Report the lines of the material that carry the string "robot".

*** Block opens ***

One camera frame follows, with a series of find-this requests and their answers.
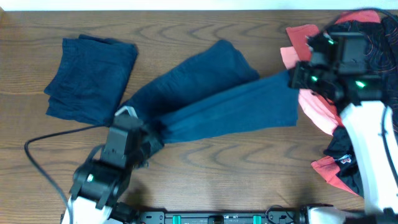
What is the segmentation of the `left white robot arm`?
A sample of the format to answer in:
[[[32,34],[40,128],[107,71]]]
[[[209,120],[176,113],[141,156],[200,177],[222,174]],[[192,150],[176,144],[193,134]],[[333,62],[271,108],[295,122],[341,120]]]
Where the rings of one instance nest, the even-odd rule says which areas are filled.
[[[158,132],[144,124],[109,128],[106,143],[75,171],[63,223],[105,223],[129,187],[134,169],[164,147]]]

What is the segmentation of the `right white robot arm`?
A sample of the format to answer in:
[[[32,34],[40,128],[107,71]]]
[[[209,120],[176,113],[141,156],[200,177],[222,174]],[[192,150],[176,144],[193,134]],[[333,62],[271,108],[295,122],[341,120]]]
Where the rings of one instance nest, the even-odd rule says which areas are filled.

*** Block closes ***

Worked solution —
What is the segmentation of the `left white robot arm`?
What is the segmentation of the `right white robot arm`?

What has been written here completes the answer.